Now I know that I don't have a bad life at all. I have loving parents, amazing siblings, supportive friends/family and I wouldn't change any of that.

But even though I don't have a hard life in that way I still do have a lot of personal problems. I have been diagnosed with depression and suicide. I have gone through some sexual assault/harassment. All my life I've struggled with body image. And by "body image" I don't mean "Oh my god! I way 100 pound!" I mean like the doctors are really concerned for me because of shit I'll get to in a minute. and I've also always struggled to fit in.


So first off let's start with my depression/suicidal thoughts. This all started September October of 2016. I began feeling a lot more down and even feeling completely numb some days. I just didn't see the light anymore which made me not really wanna live. I didn't see a point in all honesty. But soon my parents got help after I talked to them about the self harming I had been doing and even multiple attempts at suicide. I eventually got help and was diagnosed with depression. But of cores me being me I refused to take any of the medication saying I wasn't going to rely on some pill to make me happy, and that felt worse then the depression made me feel. But truthfully I have gotten better but every once in a while I'll feel the same way again and wish it was all over. I am working on it but it's been hard.

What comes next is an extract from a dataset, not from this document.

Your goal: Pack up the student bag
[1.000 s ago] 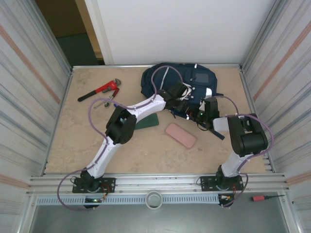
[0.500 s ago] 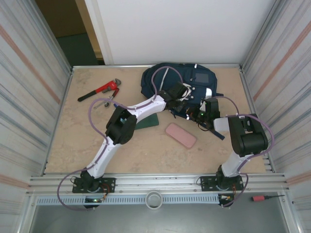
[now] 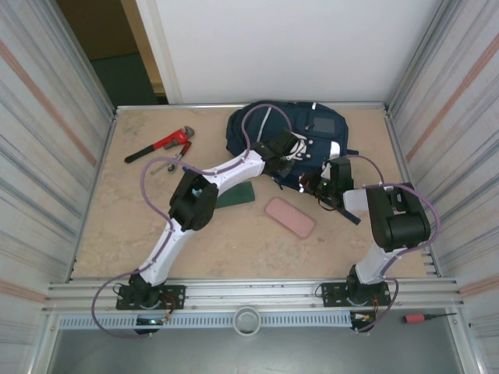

Next is something I'm usually not very verbal about because it makes me very uncomfortable. This is my story of being faced with sexual assault. I have only ever told two people, and mentioned it once before. I haven't ever told my parents because it was so long ago and it honestly scares me way to much to tell them. See I was 4 maybe 5 years old. I didn't know what sex was or anything like that. I was a happy child who enjoyed just well being me. But one day my perspective on the world and the people in it really changed. I had went to my aunts house one evening to just hang out and say hello. My aunt's ex husband had a friend over who had a son who was about 10 or 11. we had all went up to my aunts room to play for a little wile. By we I mean my cousin, me, and the boy. Well my cousin had said he would be right back he had to grab something from outside which me and the boy knew would take him a while since it was pretty dark out. Once my cousin left the boy had locked the door and started asking me to remove my clothing and let him see. Now I obviously didn't know why he wanted to see me naked or anything like that, but I sure as hell was uncomfortable. I said no repeatedly but he didn't listen. He proceeded to remove my close and do things I don't even want to speak of. I was not penetrated but I was touch in places a child should never be touched. Let alone anyone if they say no. Thank god my aunt called us down for ice cream. Mainly because he was forced to stop. I remember crying as he threatened to hurt my little sister if I ever told anyone so I didn't. I just sat there that night staring at my ice cream. Even after all these years I tend to get very uncomfortable with any contact with humans. Sometimes my friends will squeeze or boop my boobs as a joke not knowing how it really affects me. But I don't stop anyone because I don't want to seem super emotional. (if that makes sense)  And that's my story with sexual assault/harassment.


Now onto body image. Like I said I don't mean the "I weigh 100 pounds oh my gawd I'm so fat!" I mean I weigh way more than this. And my doctor is really concerned because I don't eat much, I exercise, and all that, plus every time I eat I throw up afterwards. I just don't know anymore.

Lastly my fitting in. This mainly resolves around me being pan and stuff and how hard it's been lately with just feeling at home. Plus I rally like this girl, who's also one of my best friends and ughhhh. I'm a mess right now so I apologies if I just disappear again. I'm really just trying to get my life back on track and fix myself.

That's all, bi. (also its late so I apologies for any spelling errors because it is unedited and I just had to rant.)